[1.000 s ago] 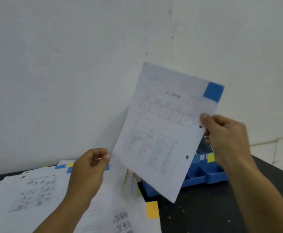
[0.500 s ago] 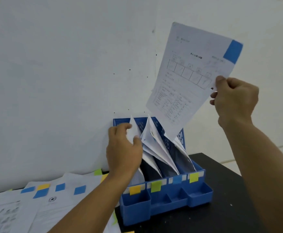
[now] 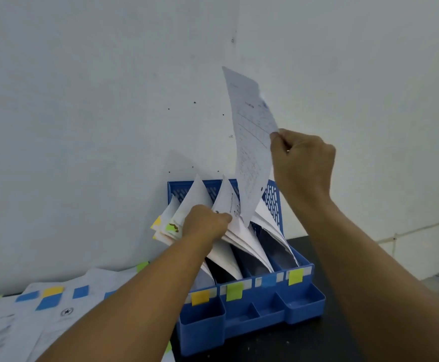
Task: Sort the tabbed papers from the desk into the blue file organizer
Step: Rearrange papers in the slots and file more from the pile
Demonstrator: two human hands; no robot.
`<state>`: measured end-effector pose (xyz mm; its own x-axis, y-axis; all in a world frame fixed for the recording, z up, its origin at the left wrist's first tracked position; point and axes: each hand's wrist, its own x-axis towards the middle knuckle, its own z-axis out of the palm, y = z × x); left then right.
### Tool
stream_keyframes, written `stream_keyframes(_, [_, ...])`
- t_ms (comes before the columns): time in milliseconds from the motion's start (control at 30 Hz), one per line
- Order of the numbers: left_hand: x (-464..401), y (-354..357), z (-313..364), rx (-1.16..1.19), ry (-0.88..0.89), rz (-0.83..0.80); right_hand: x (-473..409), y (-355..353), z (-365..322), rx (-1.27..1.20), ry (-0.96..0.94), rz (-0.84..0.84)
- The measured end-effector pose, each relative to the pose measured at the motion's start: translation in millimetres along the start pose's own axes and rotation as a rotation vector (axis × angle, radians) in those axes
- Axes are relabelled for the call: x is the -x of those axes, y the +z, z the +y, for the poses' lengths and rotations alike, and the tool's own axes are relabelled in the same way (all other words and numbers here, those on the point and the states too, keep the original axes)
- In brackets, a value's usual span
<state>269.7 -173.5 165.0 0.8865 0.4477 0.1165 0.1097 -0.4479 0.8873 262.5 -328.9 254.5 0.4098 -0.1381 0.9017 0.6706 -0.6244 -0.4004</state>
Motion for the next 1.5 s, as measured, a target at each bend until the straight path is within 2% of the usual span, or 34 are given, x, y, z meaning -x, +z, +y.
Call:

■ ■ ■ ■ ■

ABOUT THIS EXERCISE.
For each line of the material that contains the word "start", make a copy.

EXERCISE RESULT.
- t_ms (comes before the columns): time in milliseconds from the motion's start (control at 30 Hz), one per line
- The measured end-effector pose, each relative to the pose measured at the motion's start: translation in millimetres along the start pose's own axes and rotation as a rotation vector (axis × angle, radians) in those axes

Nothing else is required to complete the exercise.